## Directions
Find the string "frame" in the records. Copy each line that has it.

[[ Material shown, beginning ]]

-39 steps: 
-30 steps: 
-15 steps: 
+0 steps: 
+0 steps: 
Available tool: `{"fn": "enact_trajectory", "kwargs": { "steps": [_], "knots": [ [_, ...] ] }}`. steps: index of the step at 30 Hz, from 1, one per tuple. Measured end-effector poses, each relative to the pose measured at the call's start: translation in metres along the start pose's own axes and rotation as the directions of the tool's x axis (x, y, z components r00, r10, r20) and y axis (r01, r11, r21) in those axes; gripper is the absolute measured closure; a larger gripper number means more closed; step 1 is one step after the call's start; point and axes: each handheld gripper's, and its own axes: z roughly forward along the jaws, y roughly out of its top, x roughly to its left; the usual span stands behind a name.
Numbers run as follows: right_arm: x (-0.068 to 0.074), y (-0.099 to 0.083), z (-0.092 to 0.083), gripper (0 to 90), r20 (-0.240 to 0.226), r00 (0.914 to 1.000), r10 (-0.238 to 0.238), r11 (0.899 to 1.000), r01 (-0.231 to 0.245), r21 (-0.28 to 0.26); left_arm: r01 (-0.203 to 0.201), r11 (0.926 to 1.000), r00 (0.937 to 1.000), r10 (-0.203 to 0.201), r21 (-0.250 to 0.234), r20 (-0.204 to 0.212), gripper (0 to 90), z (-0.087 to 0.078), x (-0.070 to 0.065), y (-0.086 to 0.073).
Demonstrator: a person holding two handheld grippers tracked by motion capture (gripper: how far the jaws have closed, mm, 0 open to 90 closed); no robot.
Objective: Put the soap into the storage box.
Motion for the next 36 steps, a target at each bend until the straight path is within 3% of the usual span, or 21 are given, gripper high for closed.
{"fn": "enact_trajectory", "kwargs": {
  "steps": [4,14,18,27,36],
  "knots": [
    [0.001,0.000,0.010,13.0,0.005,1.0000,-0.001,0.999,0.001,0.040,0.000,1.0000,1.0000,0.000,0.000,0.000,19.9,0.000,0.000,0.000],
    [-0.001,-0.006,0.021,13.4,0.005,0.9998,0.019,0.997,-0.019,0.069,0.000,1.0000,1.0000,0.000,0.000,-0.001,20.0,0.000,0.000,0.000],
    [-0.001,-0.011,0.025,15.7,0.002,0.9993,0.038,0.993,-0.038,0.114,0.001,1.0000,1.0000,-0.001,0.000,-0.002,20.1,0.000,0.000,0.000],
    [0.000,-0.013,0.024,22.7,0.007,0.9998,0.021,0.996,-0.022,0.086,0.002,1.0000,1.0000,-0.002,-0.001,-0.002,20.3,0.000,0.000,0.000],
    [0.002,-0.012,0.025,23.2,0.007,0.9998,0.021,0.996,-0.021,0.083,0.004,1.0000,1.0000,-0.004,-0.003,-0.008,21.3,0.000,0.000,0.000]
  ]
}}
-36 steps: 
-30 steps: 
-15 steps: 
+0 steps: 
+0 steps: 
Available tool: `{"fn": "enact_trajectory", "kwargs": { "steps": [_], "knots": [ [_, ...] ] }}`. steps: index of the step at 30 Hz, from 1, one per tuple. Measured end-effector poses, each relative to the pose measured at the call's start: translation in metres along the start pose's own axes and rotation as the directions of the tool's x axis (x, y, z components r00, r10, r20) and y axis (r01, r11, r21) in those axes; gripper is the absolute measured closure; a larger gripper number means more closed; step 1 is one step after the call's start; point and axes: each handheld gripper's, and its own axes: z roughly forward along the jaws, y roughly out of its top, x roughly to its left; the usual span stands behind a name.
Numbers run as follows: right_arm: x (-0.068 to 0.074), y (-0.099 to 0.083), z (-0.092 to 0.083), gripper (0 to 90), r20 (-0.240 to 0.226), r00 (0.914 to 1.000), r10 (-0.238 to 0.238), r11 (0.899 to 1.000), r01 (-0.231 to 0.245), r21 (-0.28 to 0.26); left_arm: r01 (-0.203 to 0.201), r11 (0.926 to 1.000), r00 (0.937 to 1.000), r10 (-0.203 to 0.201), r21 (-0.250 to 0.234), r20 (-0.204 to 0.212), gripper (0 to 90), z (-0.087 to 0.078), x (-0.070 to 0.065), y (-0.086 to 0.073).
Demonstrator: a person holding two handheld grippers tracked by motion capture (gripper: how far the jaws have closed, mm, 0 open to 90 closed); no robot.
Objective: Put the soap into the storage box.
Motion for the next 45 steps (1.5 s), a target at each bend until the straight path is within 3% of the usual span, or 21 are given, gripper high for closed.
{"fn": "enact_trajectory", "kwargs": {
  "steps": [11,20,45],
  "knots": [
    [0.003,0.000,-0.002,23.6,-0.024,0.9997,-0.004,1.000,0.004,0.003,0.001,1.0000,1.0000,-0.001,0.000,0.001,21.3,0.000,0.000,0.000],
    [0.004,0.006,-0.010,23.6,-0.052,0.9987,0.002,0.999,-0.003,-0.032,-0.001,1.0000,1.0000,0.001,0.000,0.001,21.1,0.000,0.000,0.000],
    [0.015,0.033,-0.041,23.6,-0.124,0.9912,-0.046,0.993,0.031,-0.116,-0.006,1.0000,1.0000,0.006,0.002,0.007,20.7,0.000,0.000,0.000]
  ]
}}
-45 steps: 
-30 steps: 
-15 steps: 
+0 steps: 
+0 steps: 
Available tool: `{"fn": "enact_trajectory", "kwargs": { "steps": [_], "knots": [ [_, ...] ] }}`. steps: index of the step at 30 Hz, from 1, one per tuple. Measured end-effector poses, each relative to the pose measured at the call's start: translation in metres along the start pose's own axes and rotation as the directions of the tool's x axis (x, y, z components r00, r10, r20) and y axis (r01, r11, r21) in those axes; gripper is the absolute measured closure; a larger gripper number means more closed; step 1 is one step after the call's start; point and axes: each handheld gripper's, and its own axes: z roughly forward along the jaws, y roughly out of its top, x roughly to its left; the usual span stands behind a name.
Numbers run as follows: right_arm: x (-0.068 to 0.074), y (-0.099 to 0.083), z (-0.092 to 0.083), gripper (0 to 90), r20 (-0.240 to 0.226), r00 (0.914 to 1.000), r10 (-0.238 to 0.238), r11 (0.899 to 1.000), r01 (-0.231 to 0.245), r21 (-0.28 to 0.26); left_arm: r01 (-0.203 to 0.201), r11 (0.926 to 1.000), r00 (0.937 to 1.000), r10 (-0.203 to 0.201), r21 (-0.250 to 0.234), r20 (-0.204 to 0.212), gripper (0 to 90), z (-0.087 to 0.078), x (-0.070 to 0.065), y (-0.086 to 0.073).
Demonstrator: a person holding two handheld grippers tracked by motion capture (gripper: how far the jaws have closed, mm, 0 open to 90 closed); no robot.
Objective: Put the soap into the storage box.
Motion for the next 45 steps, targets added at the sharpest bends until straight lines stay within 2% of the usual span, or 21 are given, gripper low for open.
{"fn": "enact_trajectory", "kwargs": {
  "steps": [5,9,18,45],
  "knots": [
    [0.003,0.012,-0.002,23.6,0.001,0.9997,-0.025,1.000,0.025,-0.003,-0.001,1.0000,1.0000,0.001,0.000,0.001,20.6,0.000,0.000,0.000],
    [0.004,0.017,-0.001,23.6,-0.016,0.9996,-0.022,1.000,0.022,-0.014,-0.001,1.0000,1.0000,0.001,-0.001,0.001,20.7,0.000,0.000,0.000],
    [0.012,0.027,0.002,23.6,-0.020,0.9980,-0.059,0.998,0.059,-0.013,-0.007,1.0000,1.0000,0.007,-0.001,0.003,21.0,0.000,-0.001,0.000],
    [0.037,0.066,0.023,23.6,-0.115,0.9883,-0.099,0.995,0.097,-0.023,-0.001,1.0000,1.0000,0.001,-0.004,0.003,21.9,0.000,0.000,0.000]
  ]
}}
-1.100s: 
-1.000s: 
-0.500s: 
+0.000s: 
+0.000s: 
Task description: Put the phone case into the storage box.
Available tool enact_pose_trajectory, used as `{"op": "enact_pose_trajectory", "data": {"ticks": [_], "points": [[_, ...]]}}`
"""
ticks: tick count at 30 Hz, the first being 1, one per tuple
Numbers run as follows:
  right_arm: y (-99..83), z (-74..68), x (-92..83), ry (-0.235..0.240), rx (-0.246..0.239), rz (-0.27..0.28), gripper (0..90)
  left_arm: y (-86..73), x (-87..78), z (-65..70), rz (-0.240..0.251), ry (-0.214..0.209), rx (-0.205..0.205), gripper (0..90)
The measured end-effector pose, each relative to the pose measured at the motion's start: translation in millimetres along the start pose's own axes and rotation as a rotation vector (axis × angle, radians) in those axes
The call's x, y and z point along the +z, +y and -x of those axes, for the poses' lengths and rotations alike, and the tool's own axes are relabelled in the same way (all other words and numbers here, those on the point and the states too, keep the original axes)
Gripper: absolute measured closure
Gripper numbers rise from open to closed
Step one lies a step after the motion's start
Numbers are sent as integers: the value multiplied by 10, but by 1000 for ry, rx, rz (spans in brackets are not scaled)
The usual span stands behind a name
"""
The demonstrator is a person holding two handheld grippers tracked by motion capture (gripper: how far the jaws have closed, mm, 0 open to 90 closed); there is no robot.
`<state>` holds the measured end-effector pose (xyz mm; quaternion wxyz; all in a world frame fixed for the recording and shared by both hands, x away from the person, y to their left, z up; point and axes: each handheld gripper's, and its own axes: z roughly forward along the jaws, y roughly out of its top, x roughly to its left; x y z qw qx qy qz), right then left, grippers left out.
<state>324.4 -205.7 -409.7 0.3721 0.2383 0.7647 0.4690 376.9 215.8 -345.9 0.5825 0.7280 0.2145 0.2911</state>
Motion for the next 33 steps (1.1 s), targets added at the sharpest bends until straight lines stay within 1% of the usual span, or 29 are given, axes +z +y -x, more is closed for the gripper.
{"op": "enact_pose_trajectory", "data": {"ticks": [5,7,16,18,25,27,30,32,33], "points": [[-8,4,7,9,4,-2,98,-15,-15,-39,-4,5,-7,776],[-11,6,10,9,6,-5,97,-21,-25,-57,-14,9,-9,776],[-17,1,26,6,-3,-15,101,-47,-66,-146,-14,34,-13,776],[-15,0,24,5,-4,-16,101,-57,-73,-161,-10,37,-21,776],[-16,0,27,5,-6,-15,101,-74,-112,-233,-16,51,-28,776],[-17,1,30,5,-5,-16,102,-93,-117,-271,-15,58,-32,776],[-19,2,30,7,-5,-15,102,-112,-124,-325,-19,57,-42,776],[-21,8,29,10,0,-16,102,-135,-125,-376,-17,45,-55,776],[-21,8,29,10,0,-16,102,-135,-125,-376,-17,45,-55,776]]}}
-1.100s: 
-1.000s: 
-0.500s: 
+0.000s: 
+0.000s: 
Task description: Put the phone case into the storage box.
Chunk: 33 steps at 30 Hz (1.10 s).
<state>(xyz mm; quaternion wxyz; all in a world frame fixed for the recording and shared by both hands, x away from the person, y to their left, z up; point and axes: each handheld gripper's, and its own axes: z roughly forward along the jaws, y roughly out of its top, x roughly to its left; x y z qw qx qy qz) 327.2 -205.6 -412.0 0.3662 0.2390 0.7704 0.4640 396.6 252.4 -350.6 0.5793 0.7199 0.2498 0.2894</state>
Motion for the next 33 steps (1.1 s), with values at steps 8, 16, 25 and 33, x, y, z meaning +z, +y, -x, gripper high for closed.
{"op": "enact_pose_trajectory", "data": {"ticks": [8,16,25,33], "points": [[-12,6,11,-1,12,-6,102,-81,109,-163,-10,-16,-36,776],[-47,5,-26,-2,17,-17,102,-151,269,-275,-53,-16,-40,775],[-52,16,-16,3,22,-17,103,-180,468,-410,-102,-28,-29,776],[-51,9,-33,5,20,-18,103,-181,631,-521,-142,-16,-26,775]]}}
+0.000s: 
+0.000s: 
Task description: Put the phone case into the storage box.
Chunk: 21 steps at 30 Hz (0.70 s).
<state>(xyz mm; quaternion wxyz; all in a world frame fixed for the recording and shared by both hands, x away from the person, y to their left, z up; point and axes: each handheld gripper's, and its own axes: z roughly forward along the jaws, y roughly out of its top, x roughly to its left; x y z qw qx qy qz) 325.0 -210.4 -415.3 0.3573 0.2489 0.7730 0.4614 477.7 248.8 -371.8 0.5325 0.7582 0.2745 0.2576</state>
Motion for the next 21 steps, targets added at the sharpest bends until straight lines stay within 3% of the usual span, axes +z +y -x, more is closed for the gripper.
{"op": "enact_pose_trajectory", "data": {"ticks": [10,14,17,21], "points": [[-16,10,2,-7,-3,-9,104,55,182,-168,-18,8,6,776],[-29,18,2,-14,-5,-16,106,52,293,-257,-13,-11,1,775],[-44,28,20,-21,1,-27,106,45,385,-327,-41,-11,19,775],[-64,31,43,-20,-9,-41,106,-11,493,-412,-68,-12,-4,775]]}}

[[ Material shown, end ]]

## Task output
`<state>` holds the measured end-effector pose (xyz mm; quaternion wxyz; all in a world frame fixed for the recording and shared by both hands, x away from the person, y to their left, z up; point and axes: each handheld gripper's, and its own axes: z roughly forward along the jaws, y roughly out of its top, x roughly to its left; x y z qw qx qy qz), right then left, grippers left out.
<state>(xyz mm; quaternion wxyz; all in a world frame fixed for the recording and shared by both hands, x away from the person, y to their left, z up; point and axes: each handheld gripper's, and its own axes: z roughly forward along the jaws, y roughly out of its top, x roughly to its left; x y z qw qx qy qz) 327.2 -205.6 -412.0 0.3662 0.2390 0.7704 0.4640 396.6 252.4 -350.6 0.5793 0.7199 0.2498 0.2894</state>
<state>(xyz mm; quaternion wxyz; all in a world frame fixed for the recording and shared by both hands, x away from the person, y to their left, z up; point and axes: each handheld gripper's, and its own axes: z roughly forward along the jaws, y roughly out of its top, x roughly to its left; x y z qw qx qy qz) 325.0 -210.4 -415.3 0.3573 0.2489 0.7730 0.4614 477.7 248.8 -371.8 0.5325 0.7582 0.2745 0.2576</state>

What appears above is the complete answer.